▶ _Requirement_: Find how many lines below hold "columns", then state that number by itself.

-- Collected data follows --

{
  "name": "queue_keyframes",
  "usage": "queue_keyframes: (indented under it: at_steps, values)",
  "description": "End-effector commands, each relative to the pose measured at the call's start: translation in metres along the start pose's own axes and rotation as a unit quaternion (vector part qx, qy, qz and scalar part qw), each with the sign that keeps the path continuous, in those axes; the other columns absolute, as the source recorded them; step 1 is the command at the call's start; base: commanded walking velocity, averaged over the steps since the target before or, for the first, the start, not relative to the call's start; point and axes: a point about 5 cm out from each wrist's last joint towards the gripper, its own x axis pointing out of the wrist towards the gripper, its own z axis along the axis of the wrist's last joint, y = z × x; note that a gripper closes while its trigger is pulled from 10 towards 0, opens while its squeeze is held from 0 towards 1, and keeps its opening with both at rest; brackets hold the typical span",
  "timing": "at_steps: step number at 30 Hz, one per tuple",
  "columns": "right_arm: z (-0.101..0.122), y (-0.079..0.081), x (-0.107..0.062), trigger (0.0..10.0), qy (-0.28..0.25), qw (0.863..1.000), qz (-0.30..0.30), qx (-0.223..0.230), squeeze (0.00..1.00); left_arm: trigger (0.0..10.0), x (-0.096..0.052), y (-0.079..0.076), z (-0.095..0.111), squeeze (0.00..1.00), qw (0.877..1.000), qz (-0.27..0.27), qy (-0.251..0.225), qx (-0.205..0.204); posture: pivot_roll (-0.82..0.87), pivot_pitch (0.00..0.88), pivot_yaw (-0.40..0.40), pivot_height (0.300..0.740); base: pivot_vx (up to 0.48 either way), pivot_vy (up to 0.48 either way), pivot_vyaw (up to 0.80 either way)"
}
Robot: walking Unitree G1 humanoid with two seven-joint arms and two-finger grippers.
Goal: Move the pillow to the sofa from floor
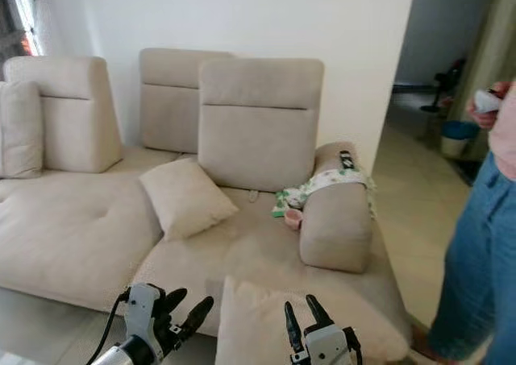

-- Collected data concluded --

▶ _The answer_: 2